Answer: Knowing when to tell children that Santa is not real is one of the most common problems parents have to face. Questions such as who (the parents, school, friends, etc.) should tell your child this fact or at what age they should be told can come up.
Deciding what to do can be tough, especially when adults are constantly pressured by the world to just "go along" with the Santa Claus myth and pretend he exists. Some have the additional problem of deciding how to convey to their children that the family, out of conscience, does not participate in Christmas.
This modern world has at its disposal an impressive array of techniques and methods in which to promote deception, especially among impressionable children. It can effectively promote how "real" Santa Claus is and how "good" it is to participate in the trappings of Christmas. The pressure to conform can come from the media, entertainment (movies, games, etc.), family, friends and church to name a few.

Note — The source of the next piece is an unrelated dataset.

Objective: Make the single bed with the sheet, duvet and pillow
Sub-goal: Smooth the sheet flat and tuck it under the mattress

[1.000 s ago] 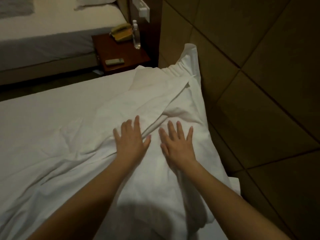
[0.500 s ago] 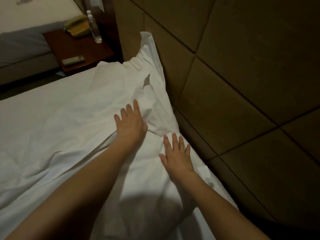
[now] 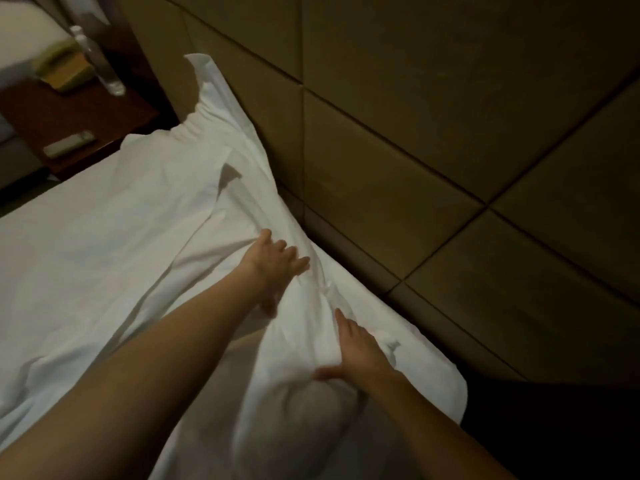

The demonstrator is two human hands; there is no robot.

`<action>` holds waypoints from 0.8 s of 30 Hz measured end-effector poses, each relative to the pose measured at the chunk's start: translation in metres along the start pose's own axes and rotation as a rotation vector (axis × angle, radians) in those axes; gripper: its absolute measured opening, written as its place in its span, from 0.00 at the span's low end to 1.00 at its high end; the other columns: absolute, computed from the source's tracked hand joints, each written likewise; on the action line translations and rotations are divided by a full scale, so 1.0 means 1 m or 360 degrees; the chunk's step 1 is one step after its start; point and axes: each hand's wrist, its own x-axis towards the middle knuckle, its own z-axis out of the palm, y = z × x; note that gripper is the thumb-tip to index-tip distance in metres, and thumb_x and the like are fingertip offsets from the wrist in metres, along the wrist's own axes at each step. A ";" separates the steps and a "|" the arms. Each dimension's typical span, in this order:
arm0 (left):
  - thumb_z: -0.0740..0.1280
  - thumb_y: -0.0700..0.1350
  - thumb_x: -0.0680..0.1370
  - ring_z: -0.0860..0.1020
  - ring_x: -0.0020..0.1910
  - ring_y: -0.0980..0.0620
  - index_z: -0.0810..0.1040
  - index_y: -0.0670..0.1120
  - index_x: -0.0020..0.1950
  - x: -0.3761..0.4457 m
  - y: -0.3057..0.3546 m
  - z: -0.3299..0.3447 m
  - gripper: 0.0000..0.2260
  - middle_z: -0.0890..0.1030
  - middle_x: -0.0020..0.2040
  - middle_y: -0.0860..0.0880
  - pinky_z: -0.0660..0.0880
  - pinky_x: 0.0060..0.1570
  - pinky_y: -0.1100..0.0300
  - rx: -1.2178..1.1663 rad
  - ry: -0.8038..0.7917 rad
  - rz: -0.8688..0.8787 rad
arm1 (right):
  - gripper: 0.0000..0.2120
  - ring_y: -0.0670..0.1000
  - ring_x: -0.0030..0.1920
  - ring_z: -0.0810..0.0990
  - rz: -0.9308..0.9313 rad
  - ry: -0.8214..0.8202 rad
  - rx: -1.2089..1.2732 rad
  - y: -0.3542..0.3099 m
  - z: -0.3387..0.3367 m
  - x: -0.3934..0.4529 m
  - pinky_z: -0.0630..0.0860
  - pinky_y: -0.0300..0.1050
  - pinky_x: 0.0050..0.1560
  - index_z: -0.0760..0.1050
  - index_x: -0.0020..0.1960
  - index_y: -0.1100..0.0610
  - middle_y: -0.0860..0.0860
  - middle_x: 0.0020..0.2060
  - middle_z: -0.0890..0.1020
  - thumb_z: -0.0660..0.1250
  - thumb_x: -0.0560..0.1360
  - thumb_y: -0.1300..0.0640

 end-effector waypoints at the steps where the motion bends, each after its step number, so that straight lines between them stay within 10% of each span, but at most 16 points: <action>1: 0.68 0.67 0.68 0.63 0.70 0.44 0.50 0.51 0.78 0.005 0.003 -0.004 0.46 0.64 0.72 0.47 0.55 0.69 0.43 0.0029 -0.0037 -0.0005 | 0.56 0.57 0.74 0.57 0.0019 -0.0007 -0.0110 0.005 0.001 0.000 0.54 0.52 0.73 0.41 0.77 0.53 0.54 0.75 0.56 0.73 0.65 0.36; 5: 0.62 0.54 0.79 0.67 0.66 0.47 0.68 0.50 0.70 0.016 0.019 -0.011 0.20 0.71 0.67 0.49 0.58 0.66 0.52 0.0157 -0.0122 0.0096 | 0.49 0.57 0.69 0.65 0.0113 -0.0050 -0.0168 0.015 -0.003 0.001 0.62 0.51 0.69 0.54 0.74 0.55 0.55 0.71 0.65 0.73 0.64 0.35; 15: 0.75 0.56 0.67 0.76 0.60 0.49 0.75 0.51 0.63 0.000 -0.014 -0.042 0.26 0.77 0.61 0.51 0.72 0.58 0.56 0.0013 -0.0498 0.0094 | 0.39 0.55 0.62 0.72 0.0063 -0.0207 0.0099 0.043 -0.020 -0.029 0.70 0.49 0.62 0.68 0.65 0.56 0.53 0.62 0.73 0.75 0.62 0.36; 24: 0.65 0.63 0.73 0.76 0.59 0.47 0.74 0.47 0.62 -0.029 -0.029 -0.075 0.25 0.77 0.59 0.47 0.72 0.51 0.58 0.0051 -0.0356 0.0062 | 0.31 0.52 0.55 0.76 -0.0014 -0.0073 0.0528 0.023 -0.036 -0.054 0.71 0.45 0.54 0.74 0.61 0.56 0.51 0.55 0.78 0.69 0.68 0.35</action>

When my friend's child was young, he and his wife had to deal with the problem of when to inform their little ones about the existence of Santa Claus. They found that children learn more by example than by words.

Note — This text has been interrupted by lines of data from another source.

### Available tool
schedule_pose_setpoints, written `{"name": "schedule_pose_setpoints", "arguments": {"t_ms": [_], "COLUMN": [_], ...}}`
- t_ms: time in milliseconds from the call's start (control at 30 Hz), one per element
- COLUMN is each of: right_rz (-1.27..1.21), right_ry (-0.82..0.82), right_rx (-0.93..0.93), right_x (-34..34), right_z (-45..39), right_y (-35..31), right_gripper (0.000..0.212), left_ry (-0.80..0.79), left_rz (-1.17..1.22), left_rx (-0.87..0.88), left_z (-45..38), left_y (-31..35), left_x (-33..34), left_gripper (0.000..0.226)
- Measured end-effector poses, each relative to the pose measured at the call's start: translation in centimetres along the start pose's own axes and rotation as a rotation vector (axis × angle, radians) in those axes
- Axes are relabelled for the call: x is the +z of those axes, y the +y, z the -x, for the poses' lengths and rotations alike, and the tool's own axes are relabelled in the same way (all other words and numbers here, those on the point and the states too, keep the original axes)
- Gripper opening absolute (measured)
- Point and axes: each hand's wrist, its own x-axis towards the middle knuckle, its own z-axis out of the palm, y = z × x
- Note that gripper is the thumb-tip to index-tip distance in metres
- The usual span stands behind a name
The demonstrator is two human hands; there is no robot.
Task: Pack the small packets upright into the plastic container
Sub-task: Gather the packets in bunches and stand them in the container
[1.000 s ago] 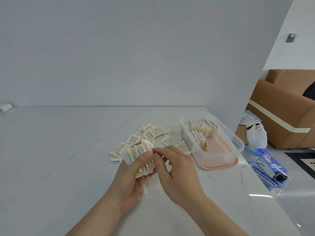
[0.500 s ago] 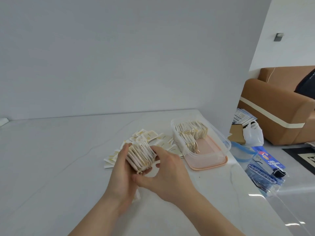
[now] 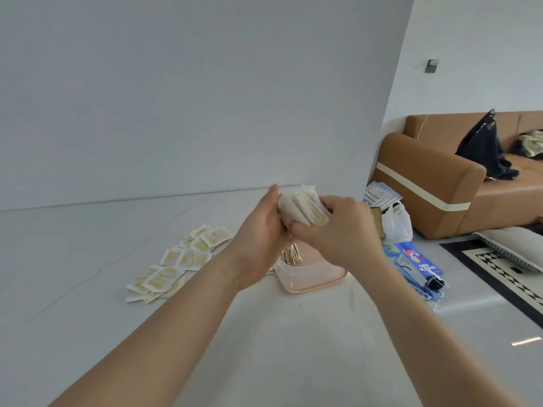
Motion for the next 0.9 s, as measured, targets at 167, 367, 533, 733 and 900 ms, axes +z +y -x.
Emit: {"name": "schedule_pose_setpoints", "arguments": {"t_ms": [167, 367, 533, 733, 900], "right_rz": [0.032, 0.112, 0.297, 0.5, 0.585], "right_ry": [0.015, -0.001, -0.076, -0.14, -0.174], "right_rx": [0.088, 0.12, 0.082, 0.023, 0.001], "right_x": [-1.2, 0.0, 1.0, 2.1, 3.2], "right_z": [-1.0, -1.0, -1.7, -2.8, -3.1], "right_y": [2.8, 4.5, 3.8, 3.1, 3.3], "right_gripper": [0.037, 0.041, 0.065, 0.05, 0.048], "left_ry": [0.248, -0.144, -0.284, -0.191, -0.142], "left_rz": [-0.828, -1.767, -1.9, -1.892, -1.769], "left_rx": [-0.014, 0.109, -0.09, -0.013, -0.02], "left_z": [-3.6, -6.4, -7.5, -7.4, -6.7], "left_y": [-1.4, -2.6, -3.1, -3.9, -3.7], "left_x": [-2.1, -4.4, -5.2, -5.4, -5.5], "left_gripper": [0.049, 0.036, 0.052, 0.062, 0.045]}}
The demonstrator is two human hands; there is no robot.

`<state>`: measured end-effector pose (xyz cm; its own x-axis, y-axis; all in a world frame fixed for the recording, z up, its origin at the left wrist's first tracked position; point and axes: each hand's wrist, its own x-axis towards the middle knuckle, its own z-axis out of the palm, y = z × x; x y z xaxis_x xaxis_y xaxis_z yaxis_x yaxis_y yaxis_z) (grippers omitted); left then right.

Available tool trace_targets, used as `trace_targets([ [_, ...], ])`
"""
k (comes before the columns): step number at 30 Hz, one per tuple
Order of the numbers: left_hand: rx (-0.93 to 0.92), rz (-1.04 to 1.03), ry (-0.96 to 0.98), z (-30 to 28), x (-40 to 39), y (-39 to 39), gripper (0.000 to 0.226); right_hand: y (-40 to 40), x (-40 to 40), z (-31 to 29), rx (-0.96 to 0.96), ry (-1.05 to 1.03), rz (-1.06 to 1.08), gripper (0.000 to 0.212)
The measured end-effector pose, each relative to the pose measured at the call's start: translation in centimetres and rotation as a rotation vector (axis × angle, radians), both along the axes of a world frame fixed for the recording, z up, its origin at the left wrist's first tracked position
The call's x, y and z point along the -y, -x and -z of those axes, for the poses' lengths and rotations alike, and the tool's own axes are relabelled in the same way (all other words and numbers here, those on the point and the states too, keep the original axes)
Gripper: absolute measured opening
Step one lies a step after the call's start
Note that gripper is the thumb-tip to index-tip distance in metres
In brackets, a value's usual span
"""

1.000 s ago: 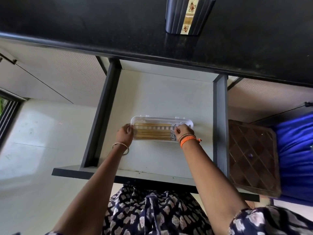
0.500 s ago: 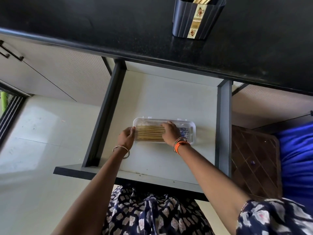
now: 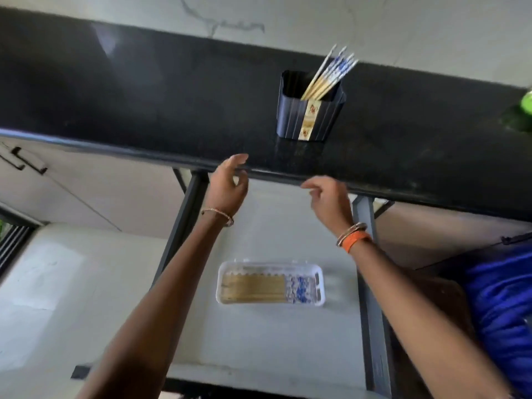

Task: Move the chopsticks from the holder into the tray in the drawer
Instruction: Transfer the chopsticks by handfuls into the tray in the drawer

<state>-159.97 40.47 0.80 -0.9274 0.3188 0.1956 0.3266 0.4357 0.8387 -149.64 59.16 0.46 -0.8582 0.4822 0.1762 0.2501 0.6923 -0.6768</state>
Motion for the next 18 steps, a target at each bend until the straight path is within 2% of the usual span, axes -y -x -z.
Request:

Years ago, while they walked in the shopping malls before Christmas, their family would invariably see several versions of Santa along the way. Since they did not celebrate Christmas, they would simply walk past anyone dressed as him without making any comments. One year a woman asked their five year old what Kris Kringle brought him for the holiday. He simply replied, "We don't keep Christmas."
If children are about five years old or less (e.g. before they start school) they will not understand explanations for not keeping Christmas, such as its obvious non-Christian origins that pre-date the birth of Jesus. They will not be able to grasp why Santa does not exist no matter how it is explained to them.
My advice for handling whether Satan is alive with children that are very young is, for now, to avoid bringing up the subject. If you do not keep Christmas out of conscience toward God, you would do well to keep up the practice.
For children who are of school age, the problem of trying to explain why a made up person like Santa really does not exist is not as hard as it once was.
Kids are growing up today in a world that is profoundly different from what it was even in the late 20th century. Children as young as three are learning to use a computer or a smartphone in order to take advantage of their teaching ability. They can learn the truth about Santa from a variety of sources.
What does all this mean concerning telling your kids the truth about Santa instead of lying to them (which you do not want them to do to you)? Children, even at an early age, are exposed to a whole host of characters that look, speak and act just like humans but are creations of someone's imagination.
Whether in Internet games, educational software used in schools, cartoons, movies, even in story or coloring books, kids of school age are usually very familiar with interacting with countless fictional (pretend) people.
Explain to your children that just like their favorite Disney character (Cinderella, Tinkerbell, etc.), or cartoon character, or the people in their favorite electronic game, Santa is not real. Tell them he is a make-believe individual created by some humans for the enjoyment of others like themselves. Assure them that seeing someone dressed up like him in a store does not mean he is literally alive.